New Year's Eve is second only to Valentine's Day as the alleged worst time to be single.
Although I doubt that "everyone winds up kissing the wrong person goodnight," as Andy Warhol maintained, there are clearly lots of other people who are either single (half of adults in the U.S.) or in unhappy relationships (more than will admit it).
Of the two, I'll take single anytime.
When you are single, you have the option to do virtually anything that you want to do. When you are in an unhappy relationship, you have to undo that situation before you can even begin to do what you want without consequence (assuming that it is not illegal, immoral, or fattening, which includes a lot of the fun things, as Alexander Woollcott points out).
Beyond that, many people find that they actually feel lighter and brighter without the weight of a stressful and dissatisfying relationship holding them down. They become more productive and adventurous. New Year's Eve can actually be a time to celebrate being single and not being in a bad relationship.
The new year is a great time to think about what we truly want, to look at ourselves in a new light. We can start training for a triathlon (well, you can), learning Italian (in case we ever meet Andrea Bocelli -- sigh), painting delicate watercolors, or lounging in comfy sweats on a lazy day without anyone making cutting comments.
So, start the year by making big goals that you can achieve in baby steps taken every week. If you falter, do not think of it as failure, think of it as a temporary setback, a learning experience.

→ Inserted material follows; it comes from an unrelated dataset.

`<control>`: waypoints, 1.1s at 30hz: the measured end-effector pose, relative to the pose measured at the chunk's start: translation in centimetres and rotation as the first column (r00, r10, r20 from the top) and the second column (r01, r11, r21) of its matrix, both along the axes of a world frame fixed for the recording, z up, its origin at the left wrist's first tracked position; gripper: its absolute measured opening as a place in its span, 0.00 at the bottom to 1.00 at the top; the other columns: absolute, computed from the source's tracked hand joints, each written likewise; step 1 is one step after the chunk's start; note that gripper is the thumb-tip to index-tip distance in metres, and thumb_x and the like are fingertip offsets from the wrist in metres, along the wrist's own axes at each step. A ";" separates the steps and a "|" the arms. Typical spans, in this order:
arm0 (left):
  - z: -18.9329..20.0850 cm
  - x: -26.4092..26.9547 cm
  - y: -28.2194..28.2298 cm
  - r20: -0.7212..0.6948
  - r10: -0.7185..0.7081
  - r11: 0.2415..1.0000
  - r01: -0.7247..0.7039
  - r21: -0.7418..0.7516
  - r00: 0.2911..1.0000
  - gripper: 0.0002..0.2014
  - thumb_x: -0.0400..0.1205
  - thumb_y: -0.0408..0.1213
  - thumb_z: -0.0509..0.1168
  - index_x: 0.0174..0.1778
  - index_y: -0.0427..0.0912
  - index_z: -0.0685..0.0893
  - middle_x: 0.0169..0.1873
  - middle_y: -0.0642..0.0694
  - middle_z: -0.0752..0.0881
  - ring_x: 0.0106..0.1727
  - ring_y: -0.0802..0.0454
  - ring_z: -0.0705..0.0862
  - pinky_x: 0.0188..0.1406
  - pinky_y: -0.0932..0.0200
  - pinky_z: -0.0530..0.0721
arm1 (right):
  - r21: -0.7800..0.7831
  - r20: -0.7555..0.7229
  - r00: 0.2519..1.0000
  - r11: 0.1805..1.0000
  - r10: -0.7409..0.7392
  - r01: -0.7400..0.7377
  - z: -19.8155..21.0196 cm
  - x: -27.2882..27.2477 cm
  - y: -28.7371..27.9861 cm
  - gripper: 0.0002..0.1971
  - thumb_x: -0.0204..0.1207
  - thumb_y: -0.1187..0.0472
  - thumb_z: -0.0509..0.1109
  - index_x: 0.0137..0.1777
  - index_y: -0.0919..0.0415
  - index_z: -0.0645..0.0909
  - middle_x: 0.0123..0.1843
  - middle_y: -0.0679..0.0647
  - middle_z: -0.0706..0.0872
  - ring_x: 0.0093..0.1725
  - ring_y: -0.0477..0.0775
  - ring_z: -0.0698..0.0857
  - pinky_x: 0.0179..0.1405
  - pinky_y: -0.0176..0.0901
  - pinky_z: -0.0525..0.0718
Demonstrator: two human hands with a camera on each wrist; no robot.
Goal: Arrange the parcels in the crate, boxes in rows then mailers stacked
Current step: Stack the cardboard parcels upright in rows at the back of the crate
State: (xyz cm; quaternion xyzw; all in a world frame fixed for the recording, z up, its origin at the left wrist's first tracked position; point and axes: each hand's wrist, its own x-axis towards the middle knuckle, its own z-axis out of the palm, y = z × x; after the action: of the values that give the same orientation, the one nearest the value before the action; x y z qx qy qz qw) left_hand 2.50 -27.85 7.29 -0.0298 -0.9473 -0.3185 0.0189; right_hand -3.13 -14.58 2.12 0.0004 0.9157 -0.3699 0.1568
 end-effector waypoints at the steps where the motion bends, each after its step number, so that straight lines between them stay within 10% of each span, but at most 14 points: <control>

Research shows that reframing our "mistakes" in that way makes the difference between ultimate success and failure. Reward yourself for every tiny successful step. Keep it all in perspective: At the end of a week, a month, and so on, look back and acknowledge the small but significant changes that you have made.
By next spring you could be running a 5k, chatting with a charmingly mysterious man in the Piazza San Marco, or creating a lovely landscape at the seaside.
So for singles who feel sad this New Year's Eve, think of all of the bad eves that you have had with Mr. or Mrs. Oh-So-Wrong.
Pamper yourself by staying home and luxuriating in your 12th viewing of "Casablanca," by taking a long bubble bath, or by doing any of the things that you never did because your ex didn't want to. Or go to a big bash, drink champagne, laugh, and dance with one hand waving free.
Remind yourself that the next relationship you get into will be with someone kind, caring, and considerate because you are committed to never again settling for Mr. or Mrs. Will-Do-for-Now.
Then, smile! Research also shows that smiling sends a signal to your brain that you feel happy, which causes you to smile more, which causes you to feel even happier, and so the cycle perpetuates itself.
And remember that your new year will be a great adventure because you will make it one.